In the answer, each line must appear exactly as in the records, and no picture may appear.

MATERIAL PROVIDED section start

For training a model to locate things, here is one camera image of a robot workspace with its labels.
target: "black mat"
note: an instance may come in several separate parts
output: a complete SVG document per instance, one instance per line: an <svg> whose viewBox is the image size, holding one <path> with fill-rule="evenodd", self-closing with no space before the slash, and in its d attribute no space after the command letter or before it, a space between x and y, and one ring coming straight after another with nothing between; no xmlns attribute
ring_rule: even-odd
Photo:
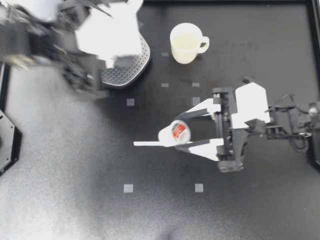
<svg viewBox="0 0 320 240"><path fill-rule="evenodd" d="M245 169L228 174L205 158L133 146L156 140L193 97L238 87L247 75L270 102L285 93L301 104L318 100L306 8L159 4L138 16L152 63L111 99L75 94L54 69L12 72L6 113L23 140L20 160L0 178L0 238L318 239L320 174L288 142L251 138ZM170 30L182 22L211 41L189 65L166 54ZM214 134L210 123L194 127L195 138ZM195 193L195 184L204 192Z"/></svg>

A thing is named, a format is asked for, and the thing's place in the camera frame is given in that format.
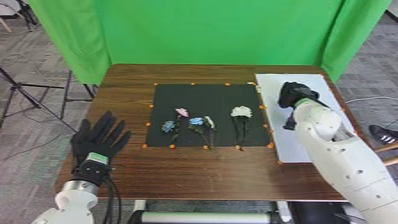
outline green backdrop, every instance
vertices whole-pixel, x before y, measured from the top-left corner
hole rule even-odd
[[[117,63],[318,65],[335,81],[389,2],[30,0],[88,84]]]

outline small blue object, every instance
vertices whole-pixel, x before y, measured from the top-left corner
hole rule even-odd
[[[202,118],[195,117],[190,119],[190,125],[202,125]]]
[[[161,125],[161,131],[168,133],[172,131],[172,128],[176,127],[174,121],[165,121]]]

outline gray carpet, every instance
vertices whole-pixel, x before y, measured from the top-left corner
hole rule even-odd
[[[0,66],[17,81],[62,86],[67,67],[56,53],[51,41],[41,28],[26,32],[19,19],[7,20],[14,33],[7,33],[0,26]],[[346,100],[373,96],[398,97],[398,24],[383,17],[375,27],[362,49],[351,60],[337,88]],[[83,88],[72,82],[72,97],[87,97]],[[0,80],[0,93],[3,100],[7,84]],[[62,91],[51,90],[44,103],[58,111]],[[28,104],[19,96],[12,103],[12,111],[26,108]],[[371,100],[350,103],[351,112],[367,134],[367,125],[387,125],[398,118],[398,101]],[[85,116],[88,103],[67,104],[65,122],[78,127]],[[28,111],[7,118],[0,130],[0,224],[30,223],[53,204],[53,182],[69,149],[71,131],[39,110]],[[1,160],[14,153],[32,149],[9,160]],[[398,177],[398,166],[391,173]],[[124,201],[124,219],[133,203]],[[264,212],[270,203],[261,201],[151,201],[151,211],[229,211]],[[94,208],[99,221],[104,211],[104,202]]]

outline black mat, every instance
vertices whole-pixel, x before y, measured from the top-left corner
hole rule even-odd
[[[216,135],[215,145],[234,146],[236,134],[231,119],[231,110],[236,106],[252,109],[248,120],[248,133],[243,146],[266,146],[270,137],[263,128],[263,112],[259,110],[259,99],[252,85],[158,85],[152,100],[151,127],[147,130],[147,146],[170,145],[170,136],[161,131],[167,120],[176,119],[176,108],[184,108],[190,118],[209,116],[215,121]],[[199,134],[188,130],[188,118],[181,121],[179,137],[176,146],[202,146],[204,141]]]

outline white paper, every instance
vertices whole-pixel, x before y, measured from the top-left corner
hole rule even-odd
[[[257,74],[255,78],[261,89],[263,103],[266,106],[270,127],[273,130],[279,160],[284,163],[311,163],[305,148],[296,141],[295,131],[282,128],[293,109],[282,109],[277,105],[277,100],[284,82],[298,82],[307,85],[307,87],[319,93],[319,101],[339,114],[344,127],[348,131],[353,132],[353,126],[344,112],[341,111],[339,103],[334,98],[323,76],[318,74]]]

MATERIAL PROVIDED section end

YOUR SOLUTION:
For training a model to locate things, here is one camera image of a robot workspace with its labels.
target: "black mat"
note: an instance may come in several separate parts
output: a complete SVG document per instance, one instance per line: an <svg> whose viewBox is the image size, holding one <path> with fill-rule="evenodd", self-closing with no space before the slash, and in its d attribute no space after the command letter or before it, a space between x and y, and one ring coming straight after another with nothing between; no xmlns attribute
ring_rule: even-odd
Photo:
<svg viewBox="0 0 320 240"><path fill-rule="evenodd" d="M245 169L228 174L205 158L133 146L156 140L193 97L238 87L247 75L270 102L285 93L301 104L318 100L306 8L159 4L138 16L152 63L111 99L75 94L54 69L12 72L6 113L23 140L20 160L0 178L0 238L318 239L320 174L288 142L251 138ZM170 30L182 22L211 41L189 65L166 54ZM214 134L210 123L194 127L195 138ZM195 193L195 184L204 192Z"/></svg>

A thing is named, a format is asked for, and the thing's place in the camera frame is given in that format.
outline green backdrop, every instance
vertices whole-pixel, x before y, measured from the top-left corner
hole rule even-odd
[[[117,63],[318,65],[335,81],[389,2],[30,0],[88,84]]]

outline small blue object, every instance
vertices whole-pixel, x before y, measured from the top-left corner
hole rule even-odd
[[[202,118],[195,117],[190,119],[190,125],[202,125]]]
[[[161,125],[161,131],[168,133],[172,131],[172,128],[176,127],[174,121],[165,121]]]

outline gray carpet, every instance
vertices whole-pixel, x before y, measured from the top-left corner
hole rule even-odd
[[[0,66],[17,81],[62,86],[67,67],[56,53],[51,41],[41,28],[26,32],[19,19],[7,20],[14,33],[7,33],[0,26]],[[346,100],[373,96],[398,97],[398,24],[383,17],[375,27],[362,49],[351,60],[337,88]],[[83,88],[72,82],[72,97],[87,97]],[[0,80],[0,93],[3,100],[7,84]],[[62,91],[51,90],[44,103],[58,111]],[[28,104],[19,96],[12,103],[12,111],[26,108]],[[371,100],[350,103],[351,112],[367,134],[367,125],[387,125],[398,118],[398,101]],[[85,116],[88,103],[67,104],[65,122],[78,127]],[[28,111],[7,118],[0,130],[0,224],[30,223],[53,204],[53,182],[69,149],[71,131],[39,110]],[[1,160],[14,153],[32,149],[9,160]],[[398,177],[398,166],[391,173]],[[124,201],[124,219],[133,203]],[[264,212],[270,203],[261,201],[151,201],[151,211],[229,211]],[[94,208],[99,221],[104,211],[104,202]]]

outline black mat, every instance
vertices whole-pixel, x before y, measured from the top-left corner
hole rule even-odd
[[[216,135],[215,145],[234,146],[236,134],[231,119],[231,110],[236,106],[252,109],[248,120],[248,133],[243,146],[266,146],[270,137],[263,128],[263,112],[259,110],[259,99],[252,85],[158,85],[152,100],[151,127],[147,130],[147,146],[170,145],[170,136],[161,131],[167,120],[176,119],[176,108],[184,108],[190,118],[209,116],[215,121]],[[199,134],[188,130],[188,118],[181,121],[179,137],[176,146],[202,146],[204,141]]]

outline white paper, every instance
vertices whole-pixel, x before y, measured from the top-left corner
hole rule even-odd
[[[257,74],[255,78],[261,89],[263,103],[266,106],[270,127],[273,130],[279,160],[284,163],[311,163],[305,148],[296,141],[295,131],[282,128],[293,109],[282,109],[277,105],[277,100],[284,82],[298,82],[307,85],[307,87],[319,93],[319,101],[339,114],[344,127],[348,131],[353,132],[353,126],[344,112],[341,111],[339,103],[334,98],[323,76],[318,74]]]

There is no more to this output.